The notion of curing sickness through food is not a new concept. More than 2,000 years ago, Hippocrates wrote, “Let food be thy medicine and medicine thy food.” And just a century ago, an article in The People’s Home Library advised readers to tackle mental-health problems by eating better.
The problem is that the message hasn’t always gotten through.
Take the story of ten-year-old Andrew, who had symptoms of anxiety, obsessive-compulsive disorder, and psychosis. His parents were getting increasingly desperate. Andrew had been treated, medicated, even hospitalized. Nothing seemed to work – until he was prescribed multinutrients, which included an array of vitamins and minerals. Within ten months, his OCD was gone.
The key message here is: Good nutrition can do more for your mental health than pharmaceutical potions.
It wasn’t just Andrew’s OCD that went away. Next, his symptoms of psychosis vanished. Now an adult, Andrew has graduated from high school and has a job. What’s more, the nutrients cost just 2 percent of what his parents had been paying for his inpatient care.
If such an easy, affordable, and available cure can be found right in your pantry or local grocery store, why isn’t food touted more? Why don’t psychiatrists prescribe multinutrients or a change in diet instead of a drug regimen?
The answer is simple: money. The committees that write the clinical practice guidelines are tied to drug companies through funding. And there’s another problem, too: societal norms mean we’ve grown used to treating everything with medicine.

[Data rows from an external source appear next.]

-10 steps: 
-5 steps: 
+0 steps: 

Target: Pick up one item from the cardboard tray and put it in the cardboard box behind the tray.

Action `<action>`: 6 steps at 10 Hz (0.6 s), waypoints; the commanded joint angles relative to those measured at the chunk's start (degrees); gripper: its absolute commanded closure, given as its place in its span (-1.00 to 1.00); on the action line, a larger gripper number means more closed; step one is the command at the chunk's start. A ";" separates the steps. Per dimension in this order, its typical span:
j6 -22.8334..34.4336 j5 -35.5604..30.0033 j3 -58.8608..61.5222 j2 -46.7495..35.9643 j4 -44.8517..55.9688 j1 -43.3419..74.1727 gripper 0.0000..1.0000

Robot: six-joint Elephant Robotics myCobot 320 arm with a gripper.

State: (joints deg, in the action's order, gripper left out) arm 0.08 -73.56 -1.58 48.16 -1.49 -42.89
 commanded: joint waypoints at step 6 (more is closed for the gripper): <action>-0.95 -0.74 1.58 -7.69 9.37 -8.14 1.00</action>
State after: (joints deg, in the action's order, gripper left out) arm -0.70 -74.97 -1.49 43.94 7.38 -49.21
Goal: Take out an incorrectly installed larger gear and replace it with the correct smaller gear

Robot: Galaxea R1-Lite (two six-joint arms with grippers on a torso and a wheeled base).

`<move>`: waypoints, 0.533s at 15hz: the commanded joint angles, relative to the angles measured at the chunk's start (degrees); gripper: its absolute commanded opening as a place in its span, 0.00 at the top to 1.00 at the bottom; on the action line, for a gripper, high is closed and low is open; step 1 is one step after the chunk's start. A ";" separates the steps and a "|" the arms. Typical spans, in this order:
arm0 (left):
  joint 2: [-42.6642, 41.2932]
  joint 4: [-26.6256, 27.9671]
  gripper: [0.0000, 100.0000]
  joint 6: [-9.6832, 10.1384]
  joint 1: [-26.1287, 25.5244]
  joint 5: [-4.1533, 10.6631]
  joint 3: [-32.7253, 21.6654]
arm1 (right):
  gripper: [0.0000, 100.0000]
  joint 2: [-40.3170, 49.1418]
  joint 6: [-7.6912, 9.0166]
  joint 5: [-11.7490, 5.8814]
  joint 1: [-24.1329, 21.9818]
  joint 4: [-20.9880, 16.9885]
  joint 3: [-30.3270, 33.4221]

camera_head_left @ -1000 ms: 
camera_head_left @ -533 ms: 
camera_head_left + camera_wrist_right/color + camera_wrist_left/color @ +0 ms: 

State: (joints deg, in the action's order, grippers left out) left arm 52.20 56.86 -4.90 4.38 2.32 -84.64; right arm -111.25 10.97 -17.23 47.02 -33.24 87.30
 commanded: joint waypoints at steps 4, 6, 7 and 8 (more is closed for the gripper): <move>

From their earliest years in medical school, psychiatrists are trained to prescribe drugs. And since 1985, when direct-to-consumer advertising started, our population has been increasingly eager to consume them. The change in advertising laws didn’t just mean that people were suddenly inundated with ads for medications; it also meant they were discovering more and more conditions for which they could get a magic pill.
Some medications have only been approved based on 6–12-week clinical trials but are regularly prescribed to patients for life. They often have side effects or are extremely addictive. And yet we rarely stop to ask whether drugs are the best answer.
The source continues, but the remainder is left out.